> RECORDS TO PROCESS:
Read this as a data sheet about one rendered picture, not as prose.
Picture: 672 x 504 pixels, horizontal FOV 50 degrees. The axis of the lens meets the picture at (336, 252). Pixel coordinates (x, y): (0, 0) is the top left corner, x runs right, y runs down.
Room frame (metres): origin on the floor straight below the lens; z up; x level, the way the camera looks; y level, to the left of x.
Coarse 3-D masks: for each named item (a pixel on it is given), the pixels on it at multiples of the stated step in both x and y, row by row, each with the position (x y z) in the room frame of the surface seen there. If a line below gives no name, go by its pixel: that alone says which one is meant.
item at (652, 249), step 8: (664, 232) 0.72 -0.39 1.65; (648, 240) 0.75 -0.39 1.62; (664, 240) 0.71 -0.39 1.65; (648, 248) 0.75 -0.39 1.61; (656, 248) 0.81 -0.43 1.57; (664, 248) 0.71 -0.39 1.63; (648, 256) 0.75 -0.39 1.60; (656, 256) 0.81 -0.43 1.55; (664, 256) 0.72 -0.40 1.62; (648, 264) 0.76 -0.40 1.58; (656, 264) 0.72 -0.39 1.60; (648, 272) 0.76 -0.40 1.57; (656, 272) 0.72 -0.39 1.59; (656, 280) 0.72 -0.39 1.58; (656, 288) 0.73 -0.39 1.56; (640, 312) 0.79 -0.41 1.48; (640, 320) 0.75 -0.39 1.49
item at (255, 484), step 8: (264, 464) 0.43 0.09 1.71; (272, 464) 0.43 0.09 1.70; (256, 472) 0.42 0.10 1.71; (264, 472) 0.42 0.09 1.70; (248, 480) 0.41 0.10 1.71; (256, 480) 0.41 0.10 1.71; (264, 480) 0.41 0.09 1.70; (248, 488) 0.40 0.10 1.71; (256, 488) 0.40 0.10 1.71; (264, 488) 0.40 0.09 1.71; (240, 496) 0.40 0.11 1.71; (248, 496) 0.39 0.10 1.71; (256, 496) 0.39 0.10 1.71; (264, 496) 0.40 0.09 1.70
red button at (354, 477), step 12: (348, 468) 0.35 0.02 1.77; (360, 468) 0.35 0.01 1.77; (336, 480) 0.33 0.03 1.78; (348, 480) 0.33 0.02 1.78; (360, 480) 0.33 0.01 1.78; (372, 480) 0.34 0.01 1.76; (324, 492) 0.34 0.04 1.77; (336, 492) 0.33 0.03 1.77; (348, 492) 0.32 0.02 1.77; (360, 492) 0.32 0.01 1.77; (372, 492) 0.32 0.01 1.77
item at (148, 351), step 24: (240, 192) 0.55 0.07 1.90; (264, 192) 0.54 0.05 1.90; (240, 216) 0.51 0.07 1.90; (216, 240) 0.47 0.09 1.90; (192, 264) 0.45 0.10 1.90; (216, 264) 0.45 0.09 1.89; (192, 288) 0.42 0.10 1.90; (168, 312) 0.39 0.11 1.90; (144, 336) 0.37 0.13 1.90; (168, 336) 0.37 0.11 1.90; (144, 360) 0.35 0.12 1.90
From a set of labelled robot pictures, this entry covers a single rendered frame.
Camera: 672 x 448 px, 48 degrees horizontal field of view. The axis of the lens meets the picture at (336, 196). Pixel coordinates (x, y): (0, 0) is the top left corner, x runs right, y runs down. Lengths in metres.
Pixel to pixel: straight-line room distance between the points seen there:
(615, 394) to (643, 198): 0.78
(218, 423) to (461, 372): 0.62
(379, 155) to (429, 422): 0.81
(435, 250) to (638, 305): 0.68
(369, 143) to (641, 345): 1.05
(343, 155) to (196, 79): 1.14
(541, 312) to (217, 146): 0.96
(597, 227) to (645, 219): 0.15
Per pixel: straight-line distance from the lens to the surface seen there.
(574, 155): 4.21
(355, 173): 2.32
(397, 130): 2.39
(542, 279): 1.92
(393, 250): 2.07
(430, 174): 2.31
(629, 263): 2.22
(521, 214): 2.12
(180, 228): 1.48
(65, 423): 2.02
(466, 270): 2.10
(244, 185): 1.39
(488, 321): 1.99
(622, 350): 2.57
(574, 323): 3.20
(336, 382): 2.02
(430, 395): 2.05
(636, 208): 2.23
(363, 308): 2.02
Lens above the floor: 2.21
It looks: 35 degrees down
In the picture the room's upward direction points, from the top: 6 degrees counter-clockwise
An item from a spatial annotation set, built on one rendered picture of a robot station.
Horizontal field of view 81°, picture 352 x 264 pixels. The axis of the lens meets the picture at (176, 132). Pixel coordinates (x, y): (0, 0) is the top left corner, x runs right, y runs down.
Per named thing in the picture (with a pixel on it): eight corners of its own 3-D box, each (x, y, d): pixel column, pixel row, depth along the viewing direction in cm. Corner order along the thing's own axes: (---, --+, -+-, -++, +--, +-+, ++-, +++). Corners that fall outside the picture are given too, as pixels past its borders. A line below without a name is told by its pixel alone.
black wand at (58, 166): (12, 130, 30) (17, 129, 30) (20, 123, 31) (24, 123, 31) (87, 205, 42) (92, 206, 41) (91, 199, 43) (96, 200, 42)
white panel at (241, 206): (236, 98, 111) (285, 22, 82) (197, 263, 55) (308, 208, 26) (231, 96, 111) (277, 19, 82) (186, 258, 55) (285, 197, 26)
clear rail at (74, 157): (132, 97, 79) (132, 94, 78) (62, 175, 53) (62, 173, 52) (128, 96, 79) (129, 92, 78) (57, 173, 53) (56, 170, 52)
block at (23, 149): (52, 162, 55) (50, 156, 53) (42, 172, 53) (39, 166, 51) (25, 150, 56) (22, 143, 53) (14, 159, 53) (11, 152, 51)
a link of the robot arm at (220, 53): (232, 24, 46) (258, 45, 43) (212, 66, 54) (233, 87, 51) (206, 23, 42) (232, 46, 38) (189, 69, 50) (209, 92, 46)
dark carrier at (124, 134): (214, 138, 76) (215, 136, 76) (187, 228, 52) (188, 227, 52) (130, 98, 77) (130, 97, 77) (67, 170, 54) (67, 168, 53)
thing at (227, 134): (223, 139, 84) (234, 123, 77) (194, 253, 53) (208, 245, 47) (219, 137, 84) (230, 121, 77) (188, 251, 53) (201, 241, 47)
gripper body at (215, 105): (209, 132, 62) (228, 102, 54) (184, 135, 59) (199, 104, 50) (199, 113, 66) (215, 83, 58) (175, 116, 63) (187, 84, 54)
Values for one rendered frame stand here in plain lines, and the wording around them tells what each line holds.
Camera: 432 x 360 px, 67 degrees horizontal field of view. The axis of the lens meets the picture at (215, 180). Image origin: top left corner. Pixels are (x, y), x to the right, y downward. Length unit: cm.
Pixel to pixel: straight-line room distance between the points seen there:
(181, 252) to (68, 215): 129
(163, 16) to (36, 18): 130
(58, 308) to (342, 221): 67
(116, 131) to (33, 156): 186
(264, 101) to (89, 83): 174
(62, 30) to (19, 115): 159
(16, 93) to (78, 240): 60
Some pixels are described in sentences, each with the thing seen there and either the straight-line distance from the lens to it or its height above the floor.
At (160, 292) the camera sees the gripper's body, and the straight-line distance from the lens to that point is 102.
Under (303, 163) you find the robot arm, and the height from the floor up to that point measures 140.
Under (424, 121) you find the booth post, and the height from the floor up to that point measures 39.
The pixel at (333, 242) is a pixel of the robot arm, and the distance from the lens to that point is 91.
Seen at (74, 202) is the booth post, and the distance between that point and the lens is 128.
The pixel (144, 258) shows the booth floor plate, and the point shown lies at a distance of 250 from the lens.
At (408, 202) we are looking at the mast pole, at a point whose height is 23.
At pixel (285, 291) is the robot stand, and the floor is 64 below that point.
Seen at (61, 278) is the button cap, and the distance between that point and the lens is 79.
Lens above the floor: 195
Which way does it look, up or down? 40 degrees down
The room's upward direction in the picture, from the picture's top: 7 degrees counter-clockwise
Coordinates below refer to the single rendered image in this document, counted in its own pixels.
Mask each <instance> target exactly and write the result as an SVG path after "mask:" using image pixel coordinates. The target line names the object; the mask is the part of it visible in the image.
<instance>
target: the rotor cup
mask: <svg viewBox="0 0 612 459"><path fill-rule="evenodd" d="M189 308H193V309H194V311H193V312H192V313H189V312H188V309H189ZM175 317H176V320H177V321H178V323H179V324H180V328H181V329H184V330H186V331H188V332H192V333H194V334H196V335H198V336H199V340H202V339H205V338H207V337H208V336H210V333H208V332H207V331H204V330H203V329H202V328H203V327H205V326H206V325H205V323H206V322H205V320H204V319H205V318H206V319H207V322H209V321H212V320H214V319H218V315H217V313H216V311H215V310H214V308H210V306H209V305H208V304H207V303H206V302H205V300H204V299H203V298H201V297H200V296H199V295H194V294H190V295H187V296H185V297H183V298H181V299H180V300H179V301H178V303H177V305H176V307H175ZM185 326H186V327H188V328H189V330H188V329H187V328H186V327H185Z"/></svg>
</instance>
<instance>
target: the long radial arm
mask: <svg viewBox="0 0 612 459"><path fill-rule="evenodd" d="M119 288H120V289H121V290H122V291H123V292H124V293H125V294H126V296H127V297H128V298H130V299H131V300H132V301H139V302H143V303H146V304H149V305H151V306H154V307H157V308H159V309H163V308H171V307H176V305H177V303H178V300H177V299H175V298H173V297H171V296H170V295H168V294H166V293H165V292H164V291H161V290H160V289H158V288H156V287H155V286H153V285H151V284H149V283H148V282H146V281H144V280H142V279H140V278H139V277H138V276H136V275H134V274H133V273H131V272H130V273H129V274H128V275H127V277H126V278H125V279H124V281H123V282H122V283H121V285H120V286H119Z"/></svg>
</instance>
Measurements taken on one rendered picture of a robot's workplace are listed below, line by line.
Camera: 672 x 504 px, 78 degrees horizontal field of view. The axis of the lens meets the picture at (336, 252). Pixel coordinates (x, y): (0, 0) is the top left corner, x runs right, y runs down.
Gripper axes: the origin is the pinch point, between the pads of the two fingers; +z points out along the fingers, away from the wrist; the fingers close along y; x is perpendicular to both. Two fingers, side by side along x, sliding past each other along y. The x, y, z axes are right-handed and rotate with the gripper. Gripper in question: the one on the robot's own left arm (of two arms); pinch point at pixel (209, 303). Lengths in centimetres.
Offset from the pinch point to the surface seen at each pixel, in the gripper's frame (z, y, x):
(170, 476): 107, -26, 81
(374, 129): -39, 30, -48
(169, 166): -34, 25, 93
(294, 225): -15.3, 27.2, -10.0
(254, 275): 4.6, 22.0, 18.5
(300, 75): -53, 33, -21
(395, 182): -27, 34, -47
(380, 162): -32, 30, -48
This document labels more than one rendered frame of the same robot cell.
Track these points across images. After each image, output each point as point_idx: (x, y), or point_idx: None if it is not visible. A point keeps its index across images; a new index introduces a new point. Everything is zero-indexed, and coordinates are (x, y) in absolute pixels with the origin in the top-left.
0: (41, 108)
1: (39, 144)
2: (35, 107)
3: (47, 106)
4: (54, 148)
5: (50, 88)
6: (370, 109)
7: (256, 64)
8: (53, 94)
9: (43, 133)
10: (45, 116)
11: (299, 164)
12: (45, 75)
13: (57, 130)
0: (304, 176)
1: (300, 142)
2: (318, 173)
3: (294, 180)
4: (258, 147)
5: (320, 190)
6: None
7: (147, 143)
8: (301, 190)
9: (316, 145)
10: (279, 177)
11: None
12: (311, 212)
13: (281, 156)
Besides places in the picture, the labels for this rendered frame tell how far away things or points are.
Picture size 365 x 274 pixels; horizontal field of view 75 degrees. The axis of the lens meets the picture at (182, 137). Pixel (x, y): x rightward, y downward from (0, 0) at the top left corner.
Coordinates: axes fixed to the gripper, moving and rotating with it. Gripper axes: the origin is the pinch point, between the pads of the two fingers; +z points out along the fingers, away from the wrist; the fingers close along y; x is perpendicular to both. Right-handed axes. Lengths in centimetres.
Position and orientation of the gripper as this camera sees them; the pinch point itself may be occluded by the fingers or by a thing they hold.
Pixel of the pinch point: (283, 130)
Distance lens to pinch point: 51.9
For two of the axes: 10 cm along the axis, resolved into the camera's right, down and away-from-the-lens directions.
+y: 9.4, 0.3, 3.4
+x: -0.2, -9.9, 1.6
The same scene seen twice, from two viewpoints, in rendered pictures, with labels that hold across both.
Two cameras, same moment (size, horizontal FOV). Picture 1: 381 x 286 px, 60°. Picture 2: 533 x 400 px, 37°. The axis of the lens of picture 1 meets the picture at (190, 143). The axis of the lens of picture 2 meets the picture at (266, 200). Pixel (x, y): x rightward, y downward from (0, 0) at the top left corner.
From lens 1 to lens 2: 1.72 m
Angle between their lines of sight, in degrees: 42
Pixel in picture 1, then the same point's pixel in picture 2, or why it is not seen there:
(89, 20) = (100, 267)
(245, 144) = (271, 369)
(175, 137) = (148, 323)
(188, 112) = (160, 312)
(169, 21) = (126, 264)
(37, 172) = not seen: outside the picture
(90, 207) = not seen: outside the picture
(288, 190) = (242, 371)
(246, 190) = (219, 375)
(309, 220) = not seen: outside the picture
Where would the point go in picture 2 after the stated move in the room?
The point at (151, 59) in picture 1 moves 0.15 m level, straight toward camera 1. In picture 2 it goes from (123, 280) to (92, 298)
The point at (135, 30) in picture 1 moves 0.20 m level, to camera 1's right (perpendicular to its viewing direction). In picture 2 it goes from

> WORK TO BE COMPLETED: An exact copy of the lines from the one with "Angle between their" to the final line of the entries is all that the answer should hold.

> RESULT:
Angle between their lines of sight, in degrees: 42
Pixel in picture 1, then the same point's pixel in picture 2, or why it is not seen there:
(89, 20) = (100, 267)
(245, 144) = (271, 369)
(175, 137) = (148, 323)
(188, 112) = (160, 312)
(169, 21) = (126, 264)
(37, 172) = not seen: outside the picture
(90, 207) = not seen: outside the picture
(288, 190) = (242, 371)
(246, 190) = (219, 375)
(309, 220) = not seen: outside the picture
Where would the point go in picture 2 after the stated move in the room?
The point at (151, 59) in picture 1 moves 0.15 m level, straight toward camera 1. In picture 2 it goes from (123, 280) to (92, 298)
The point at (135, 30) in picture 1 moves 0.20 m level, to camera 1's right (perpendicular to its viewing direction). In picture 2 it goes from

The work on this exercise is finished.